- Your assignment
Please transcribe exactly the lines from the first line of the records below through the line containing "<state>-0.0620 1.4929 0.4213", including both, and omit all pictures.

[Stored dataset items]
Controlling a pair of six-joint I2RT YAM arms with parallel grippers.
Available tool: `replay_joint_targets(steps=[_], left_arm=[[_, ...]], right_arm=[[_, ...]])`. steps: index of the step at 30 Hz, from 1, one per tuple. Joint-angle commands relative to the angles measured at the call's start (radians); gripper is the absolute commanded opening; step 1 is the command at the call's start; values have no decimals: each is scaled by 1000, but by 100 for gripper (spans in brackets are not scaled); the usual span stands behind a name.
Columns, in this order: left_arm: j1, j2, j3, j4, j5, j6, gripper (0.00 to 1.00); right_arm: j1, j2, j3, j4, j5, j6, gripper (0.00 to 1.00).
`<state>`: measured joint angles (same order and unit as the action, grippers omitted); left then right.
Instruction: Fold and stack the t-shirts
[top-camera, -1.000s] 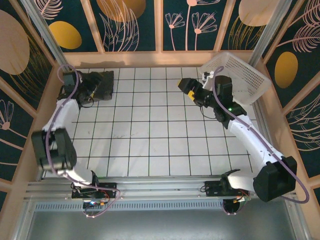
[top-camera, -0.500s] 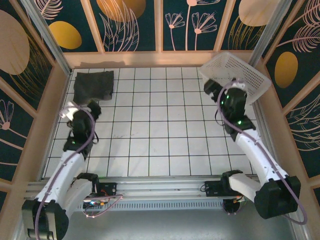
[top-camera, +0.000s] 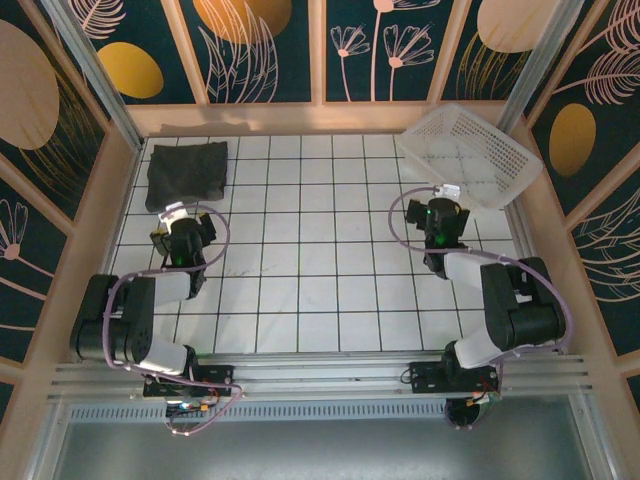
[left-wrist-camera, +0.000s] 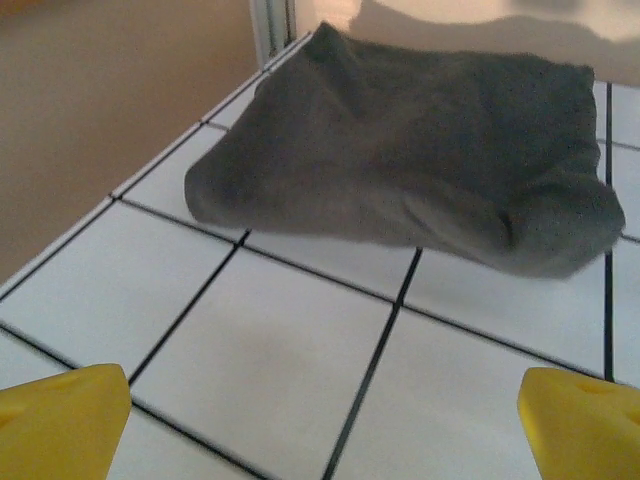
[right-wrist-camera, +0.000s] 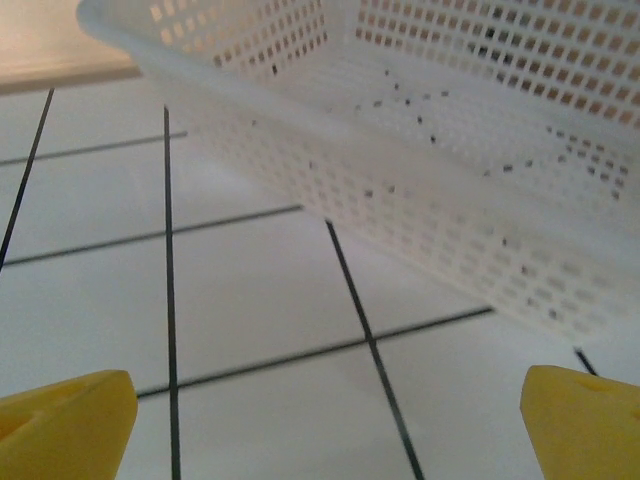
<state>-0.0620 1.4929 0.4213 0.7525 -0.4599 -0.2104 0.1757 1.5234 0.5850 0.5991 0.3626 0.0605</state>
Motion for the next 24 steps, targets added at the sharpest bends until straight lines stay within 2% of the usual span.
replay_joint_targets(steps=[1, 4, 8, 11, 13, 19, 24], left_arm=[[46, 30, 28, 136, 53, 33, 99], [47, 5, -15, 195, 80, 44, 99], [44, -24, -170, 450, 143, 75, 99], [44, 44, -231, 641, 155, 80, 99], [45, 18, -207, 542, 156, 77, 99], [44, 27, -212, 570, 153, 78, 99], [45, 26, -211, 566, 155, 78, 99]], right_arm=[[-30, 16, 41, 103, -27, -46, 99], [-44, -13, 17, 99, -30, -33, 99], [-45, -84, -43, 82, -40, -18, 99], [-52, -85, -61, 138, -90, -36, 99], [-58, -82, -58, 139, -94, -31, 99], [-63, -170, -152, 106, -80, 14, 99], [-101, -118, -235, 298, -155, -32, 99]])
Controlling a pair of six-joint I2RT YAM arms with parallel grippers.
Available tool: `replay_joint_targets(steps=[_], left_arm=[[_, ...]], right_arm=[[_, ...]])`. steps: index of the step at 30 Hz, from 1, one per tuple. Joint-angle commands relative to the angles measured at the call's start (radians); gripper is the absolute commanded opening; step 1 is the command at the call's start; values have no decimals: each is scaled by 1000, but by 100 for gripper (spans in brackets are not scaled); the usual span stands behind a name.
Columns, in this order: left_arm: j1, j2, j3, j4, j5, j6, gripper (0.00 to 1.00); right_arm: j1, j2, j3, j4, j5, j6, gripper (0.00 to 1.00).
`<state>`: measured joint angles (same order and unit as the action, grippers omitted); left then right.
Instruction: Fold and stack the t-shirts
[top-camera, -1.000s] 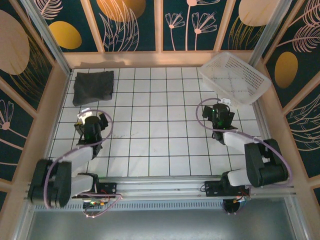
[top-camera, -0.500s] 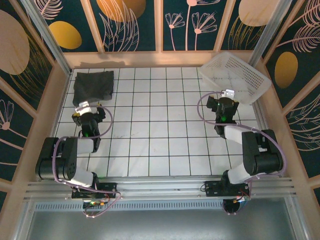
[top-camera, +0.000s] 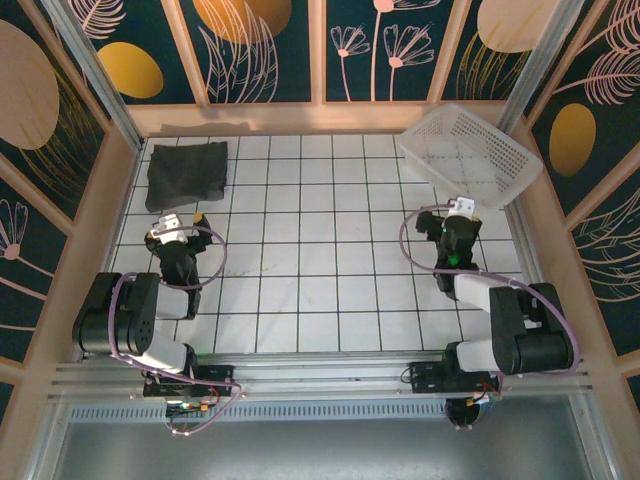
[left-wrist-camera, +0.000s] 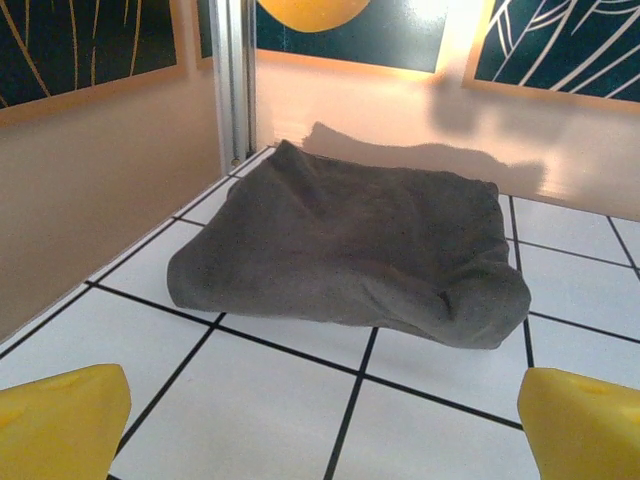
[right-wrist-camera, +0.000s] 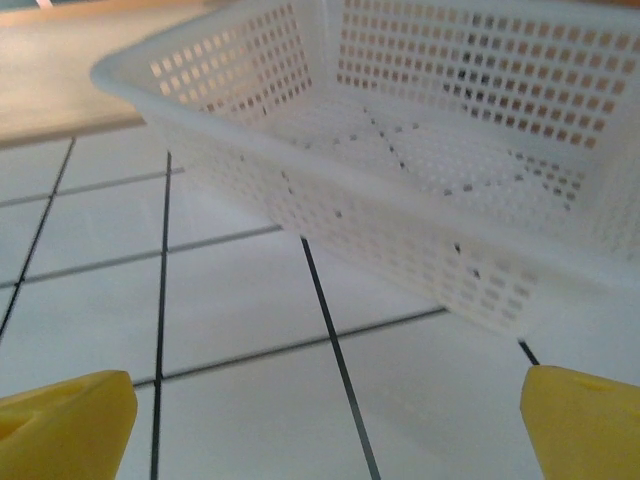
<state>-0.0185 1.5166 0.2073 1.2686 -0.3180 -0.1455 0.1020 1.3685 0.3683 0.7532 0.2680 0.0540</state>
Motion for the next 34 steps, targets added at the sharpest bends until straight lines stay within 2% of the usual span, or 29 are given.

- Expected answer
Controlling a pair of six-joint I2RT YAM arms with parallel grippers.
Available tool: `replay_joint_targets(steps=[_], left_arm=[[_, ...]], right_arm=[[_, ...]])`. steps: index of the step at 30 Hz, from 1, one per tuple. Joint-angle commands relative to the angles measured at the call's start (radians); gripper is the absolute commanded opening; step 1 is the command at the call's start; values have no decimals: each is scaled by 1000, but by 100 for gripper (spans in brackets are not scaled); the usual span stands behind a name.
Columns, in this order: left_arm: j1, j2, j3, j4, j5, j6, gripper (0.00 to 1.00); right_arm: j1, j2, j3, j4, j5, j6, gripper (0.00 to 1.00).
`<state>`: measured joint angles (same order and unit as the action, grippers omitted); left then right.
Instruction: Fold and stack the t-shirts
[top-camera, -1.000s] 
[top-camera, -0.500s] 
[top-camera, +0.000s] 
[left-wrist-camera, +0.000s] 
[right-wrist-camera, +0.000s] 
<state>-0.0620 1.4929 0.4213 0.7525 -0.4599 -0.2104 0.1757 1.5234 0.5850 0.5991 0.3626 0.0605</state>

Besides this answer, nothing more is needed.